Doing a PhD is a bit like walking into a blinding light- there is brilliance everywhere but mostly you are walking around bashing into things as if it were pitch dark. It can feel like that blinding light is actually a bullet train, but sometimes it is like a million little light bulbs all clicking on at once. While I wade through piles of data every day, trying to find meaning, I am always grateful for the one thing that makes late nights and failed experiments worth it: I am working on the biggest health crisis in this country and my work will make a difference.

While other kids dreamed of being astronauts and firemen, at age 8 I envisioned myself in a HAZMAT suit careering around in the jungles of Borneo collecting virus specimens and detailing the breakout of the latest disease to have jumped species. While I haven’t ended up in Borneo, 18 years later I find myself in the urban jungle of Johannesburg working on a disease that certainly is the most devastating to have crossed the species division in this century, HIV/AIDS. Incidentally, I do wear a HAZMAT suit on occasion, which raises my scientist ‘street cred’ considerably.

HIV is something the human race has learnt to coexist with, but it should never have had to. We have made great progress in the last 30 years. South Africa has the biggest antiretroviral roll-out programme in the world and has reduced mother to child transmission to less than 2%. Those are two incredibly impressive statistics that have impacted on millions of lives. We have all the tools to make an AIDS-free generation a reality: condoms, pre-exposure prophylaxis, and if infected people take their ARVs they protect their sexual partner. However, HIV is intertwined with a string of social complications that mean that all of these tools are not sufficient in our specific situation. The only viable way to ensure that HIV is eradicated is a vaccine; one that has as few boosters as is possible. This is easy to say and a ridiculous conundrum to solve.

Measles was first documented in detail in 1676, the virus isolated in 1954, and the vaccine licenced in 1995 — a full 43 years. In the year 2000, endemic measles was eradicated from the US and then in 2015 there were over 100 cases because anti-vaxxers allowed their children to walk into Disneyland unvaccinated (for more on anti-vaxxers and why they exist check out this nifty cartoon by artist Maki Naro). The polio virus was discovered it in 1908. A massive vaccine trial undertaken in 1955 resulted in the deaths of 11 people and paralysis of hundreds, but a working vaccine was finally licensed in that year. Again, thanks to vaccines, smallpox was eradicated from the world in 1980, but the disease has been around since at least 1000. The path to a vaccine is never easy but boy, is it worth it.  The journey will take many, many years in HIV, just like all of those vaccines that have come before. Are we close? Well, we are working on it.time to vaccine

While the goal of vaccine is to ensure a potent response to protect, there are many ways to do this. The only HIV vaccine to show any protection in recent years suggested that we can engineer the multiple functions of antibodies to assist elimination of the virus. These include the ability of the antibodies to pop infected cells and to mark cells for swallowing by other cells. My PhD will follow that yellow brick road so to speak. I will use the evidence that has come before and try to find out what these other functions look like in HIV infection and what we need to do to induce them potently in vaccination.

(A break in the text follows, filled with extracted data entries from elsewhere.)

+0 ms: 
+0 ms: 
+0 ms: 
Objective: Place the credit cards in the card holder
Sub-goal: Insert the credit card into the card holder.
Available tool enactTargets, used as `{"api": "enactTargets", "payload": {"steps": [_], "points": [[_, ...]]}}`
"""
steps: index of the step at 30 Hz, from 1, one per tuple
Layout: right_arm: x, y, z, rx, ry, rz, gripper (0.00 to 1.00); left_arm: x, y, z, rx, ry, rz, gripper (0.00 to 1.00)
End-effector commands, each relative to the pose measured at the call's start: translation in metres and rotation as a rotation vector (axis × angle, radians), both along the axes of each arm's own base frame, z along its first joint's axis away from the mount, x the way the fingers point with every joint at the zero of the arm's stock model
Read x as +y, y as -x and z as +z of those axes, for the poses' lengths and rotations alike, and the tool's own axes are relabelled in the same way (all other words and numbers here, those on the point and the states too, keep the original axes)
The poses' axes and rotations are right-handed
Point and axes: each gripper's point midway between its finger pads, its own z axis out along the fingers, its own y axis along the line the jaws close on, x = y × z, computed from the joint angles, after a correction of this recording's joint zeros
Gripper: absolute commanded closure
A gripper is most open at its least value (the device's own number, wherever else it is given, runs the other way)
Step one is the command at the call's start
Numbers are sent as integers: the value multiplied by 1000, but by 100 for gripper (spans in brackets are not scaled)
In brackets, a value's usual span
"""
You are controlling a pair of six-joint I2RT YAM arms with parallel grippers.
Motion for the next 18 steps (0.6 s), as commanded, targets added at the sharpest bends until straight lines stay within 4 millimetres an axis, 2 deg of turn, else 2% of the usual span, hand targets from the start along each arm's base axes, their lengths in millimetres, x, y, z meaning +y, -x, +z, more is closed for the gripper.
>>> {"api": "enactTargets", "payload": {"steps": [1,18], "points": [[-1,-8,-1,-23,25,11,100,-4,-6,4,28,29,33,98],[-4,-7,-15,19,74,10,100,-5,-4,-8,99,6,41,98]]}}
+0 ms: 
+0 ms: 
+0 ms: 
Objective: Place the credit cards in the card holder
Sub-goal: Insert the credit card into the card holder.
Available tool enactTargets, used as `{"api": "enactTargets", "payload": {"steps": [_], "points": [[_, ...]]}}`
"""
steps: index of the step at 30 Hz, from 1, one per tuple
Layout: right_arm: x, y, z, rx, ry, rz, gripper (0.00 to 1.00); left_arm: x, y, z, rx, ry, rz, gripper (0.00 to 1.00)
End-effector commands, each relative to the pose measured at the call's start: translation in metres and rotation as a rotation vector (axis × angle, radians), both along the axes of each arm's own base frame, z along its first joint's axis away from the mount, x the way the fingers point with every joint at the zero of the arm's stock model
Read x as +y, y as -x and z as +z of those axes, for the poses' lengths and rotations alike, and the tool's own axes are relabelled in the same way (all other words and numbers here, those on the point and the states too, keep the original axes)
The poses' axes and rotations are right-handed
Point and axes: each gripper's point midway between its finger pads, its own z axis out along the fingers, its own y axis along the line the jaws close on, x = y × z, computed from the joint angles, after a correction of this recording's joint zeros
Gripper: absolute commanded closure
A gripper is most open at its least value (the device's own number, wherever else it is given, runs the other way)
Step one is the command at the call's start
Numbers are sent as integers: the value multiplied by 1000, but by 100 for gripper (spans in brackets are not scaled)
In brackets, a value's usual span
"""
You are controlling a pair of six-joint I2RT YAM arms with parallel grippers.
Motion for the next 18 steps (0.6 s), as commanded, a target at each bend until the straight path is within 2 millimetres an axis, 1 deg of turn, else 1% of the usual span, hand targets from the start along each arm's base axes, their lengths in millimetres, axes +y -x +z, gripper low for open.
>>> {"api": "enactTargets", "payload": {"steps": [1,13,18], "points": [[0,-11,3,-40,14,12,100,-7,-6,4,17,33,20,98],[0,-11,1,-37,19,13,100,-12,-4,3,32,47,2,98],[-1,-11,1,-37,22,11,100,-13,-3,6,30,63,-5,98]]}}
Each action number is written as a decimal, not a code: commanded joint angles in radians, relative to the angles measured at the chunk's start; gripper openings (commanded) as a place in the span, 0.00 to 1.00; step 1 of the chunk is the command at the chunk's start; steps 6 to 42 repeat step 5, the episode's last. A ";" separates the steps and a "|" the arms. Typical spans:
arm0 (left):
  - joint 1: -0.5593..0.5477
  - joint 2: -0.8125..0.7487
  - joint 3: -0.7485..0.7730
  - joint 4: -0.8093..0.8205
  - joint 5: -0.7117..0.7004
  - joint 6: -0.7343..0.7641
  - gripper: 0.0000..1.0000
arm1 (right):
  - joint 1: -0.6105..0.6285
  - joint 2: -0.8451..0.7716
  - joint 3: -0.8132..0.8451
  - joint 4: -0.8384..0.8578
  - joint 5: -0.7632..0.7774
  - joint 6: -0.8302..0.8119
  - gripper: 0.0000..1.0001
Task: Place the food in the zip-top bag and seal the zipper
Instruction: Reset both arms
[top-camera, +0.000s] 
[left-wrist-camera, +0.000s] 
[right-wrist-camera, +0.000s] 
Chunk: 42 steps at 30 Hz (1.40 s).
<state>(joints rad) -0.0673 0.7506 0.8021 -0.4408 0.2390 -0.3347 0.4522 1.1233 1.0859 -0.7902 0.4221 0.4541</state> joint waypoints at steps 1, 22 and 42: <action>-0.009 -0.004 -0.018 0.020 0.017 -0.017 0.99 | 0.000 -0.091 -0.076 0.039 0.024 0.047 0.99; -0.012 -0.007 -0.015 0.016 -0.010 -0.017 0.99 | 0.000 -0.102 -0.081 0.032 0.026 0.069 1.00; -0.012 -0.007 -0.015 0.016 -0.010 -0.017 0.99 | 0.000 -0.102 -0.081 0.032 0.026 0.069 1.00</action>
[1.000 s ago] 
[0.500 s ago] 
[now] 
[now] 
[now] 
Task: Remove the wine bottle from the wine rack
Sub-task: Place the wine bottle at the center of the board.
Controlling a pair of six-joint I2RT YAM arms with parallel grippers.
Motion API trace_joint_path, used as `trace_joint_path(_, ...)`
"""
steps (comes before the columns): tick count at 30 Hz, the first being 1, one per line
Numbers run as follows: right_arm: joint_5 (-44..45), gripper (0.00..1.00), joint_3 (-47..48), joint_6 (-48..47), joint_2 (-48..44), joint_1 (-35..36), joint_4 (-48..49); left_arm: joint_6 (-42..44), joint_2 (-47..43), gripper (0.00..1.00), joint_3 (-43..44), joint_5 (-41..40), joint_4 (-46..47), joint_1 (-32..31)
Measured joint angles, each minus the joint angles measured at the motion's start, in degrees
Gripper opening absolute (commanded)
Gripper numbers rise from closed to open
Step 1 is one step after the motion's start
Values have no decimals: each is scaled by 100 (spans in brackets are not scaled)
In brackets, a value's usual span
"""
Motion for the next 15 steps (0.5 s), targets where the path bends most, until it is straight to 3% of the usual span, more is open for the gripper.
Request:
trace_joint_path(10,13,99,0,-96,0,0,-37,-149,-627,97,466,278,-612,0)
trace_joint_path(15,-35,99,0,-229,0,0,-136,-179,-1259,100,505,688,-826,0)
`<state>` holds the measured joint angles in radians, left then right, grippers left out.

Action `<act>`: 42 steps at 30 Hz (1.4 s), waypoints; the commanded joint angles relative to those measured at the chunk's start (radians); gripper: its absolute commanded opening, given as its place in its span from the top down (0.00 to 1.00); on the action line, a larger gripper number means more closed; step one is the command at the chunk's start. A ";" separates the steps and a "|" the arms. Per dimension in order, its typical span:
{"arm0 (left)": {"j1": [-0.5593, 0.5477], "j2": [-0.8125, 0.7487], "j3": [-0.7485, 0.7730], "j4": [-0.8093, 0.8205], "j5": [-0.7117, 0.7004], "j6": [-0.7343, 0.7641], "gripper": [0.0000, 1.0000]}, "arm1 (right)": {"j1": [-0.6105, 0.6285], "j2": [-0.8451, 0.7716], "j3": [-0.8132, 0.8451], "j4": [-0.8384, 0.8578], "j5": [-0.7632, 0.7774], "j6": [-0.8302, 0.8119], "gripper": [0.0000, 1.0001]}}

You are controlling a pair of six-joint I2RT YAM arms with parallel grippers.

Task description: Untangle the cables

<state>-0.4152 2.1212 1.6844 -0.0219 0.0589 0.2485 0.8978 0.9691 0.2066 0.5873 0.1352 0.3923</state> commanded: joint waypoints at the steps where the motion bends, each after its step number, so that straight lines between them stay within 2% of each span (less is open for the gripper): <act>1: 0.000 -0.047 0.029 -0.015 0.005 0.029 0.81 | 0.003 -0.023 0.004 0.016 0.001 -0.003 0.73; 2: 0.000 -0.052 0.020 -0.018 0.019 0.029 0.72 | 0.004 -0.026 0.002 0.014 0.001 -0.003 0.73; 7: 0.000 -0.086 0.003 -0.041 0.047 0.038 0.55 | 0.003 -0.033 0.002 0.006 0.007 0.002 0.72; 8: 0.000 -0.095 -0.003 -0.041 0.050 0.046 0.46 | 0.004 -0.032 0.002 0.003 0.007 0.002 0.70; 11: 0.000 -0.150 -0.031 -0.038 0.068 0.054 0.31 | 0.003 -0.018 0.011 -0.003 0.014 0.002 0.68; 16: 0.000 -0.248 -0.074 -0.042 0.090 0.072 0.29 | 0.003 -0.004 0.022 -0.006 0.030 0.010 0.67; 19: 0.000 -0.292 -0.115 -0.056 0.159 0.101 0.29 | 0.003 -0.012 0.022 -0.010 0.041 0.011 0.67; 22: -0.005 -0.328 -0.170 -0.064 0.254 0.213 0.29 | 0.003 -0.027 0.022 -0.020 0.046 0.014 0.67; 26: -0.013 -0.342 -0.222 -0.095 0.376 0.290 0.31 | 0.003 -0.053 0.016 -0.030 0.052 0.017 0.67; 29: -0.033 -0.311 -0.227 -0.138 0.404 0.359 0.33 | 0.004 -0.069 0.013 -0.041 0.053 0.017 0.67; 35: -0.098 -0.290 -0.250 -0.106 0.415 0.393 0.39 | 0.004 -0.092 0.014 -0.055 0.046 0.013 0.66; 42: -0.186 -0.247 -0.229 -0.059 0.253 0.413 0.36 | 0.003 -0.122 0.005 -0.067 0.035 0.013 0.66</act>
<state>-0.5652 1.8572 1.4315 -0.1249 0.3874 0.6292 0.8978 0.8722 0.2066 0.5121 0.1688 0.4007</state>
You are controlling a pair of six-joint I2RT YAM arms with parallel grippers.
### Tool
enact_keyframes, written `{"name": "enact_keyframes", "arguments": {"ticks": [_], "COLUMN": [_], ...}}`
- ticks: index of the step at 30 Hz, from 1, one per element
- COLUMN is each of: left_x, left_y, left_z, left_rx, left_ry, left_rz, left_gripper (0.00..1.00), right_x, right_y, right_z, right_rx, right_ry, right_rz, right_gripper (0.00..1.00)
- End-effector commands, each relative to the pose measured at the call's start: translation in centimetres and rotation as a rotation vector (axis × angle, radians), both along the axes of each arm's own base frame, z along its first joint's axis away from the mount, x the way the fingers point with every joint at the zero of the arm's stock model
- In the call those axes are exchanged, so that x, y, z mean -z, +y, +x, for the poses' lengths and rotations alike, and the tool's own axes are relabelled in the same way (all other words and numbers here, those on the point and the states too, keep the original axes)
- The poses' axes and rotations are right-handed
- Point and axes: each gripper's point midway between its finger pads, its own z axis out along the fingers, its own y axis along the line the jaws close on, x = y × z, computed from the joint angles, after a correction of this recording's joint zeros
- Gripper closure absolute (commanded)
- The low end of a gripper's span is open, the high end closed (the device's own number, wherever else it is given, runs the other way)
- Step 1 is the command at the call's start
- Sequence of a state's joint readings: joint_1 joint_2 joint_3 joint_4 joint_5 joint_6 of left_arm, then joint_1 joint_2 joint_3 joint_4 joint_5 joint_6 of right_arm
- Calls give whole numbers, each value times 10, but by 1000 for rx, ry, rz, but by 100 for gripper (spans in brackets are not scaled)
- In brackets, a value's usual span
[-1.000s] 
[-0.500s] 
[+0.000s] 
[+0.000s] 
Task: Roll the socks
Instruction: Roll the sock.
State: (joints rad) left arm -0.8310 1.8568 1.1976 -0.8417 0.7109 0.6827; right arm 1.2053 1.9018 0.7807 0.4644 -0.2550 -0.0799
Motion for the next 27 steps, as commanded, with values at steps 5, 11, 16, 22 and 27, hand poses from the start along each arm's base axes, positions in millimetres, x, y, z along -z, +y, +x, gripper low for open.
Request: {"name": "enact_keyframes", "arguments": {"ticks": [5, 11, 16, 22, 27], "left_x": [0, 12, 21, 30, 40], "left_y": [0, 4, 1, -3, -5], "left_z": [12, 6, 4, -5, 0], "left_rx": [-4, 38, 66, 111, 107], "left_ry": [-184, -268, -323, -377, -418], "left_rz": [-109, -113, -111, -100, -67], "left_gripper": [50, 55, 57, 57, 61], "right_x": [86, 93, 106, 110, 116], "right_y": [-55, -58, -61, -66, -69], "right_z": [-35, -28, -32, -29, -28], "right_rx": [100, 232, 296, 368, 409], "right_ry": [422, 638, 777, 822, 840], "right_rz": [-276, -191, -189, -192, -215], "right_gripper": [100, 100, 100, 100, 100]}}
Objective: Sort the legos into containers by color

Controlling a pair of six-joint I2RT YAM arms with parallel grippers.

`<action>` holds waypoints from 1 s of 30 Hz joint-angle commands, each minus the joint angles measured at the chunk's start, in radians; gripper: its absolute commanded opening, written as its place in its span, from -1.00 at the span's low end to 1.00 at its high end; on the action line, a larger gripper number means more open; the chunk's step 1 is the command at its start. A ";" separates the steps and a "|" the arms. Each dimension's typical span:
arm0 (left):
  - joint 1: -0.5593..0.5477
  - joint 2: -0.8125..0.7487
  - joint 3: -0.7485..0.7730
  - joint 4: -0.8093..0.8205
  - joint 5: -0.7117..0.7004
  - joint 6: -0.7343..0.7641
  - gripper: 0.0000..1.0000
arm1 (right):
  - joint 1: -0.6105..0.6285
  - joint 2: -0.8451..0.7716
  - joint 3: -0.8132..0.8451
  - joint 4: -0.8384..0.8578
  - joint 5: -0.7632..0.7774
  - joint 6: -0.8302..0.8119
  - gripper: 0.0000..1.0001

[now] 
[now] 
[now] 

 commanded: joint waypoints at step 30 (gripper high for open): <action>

It is estimated that there is the equivalent of one teaspoon of HIV virus in the entire population of the world. I try to remember that every time a piece of equipment breaks down or I forget to add controls to an experiment and just want to throw in the towel. With an image like the collective boot of science crushing the tiny teaspoon of viruses, this monstrosity I’m trying to understand doesn’t seem so insurmountable and a delightful Mary Poppins reference comes to mind.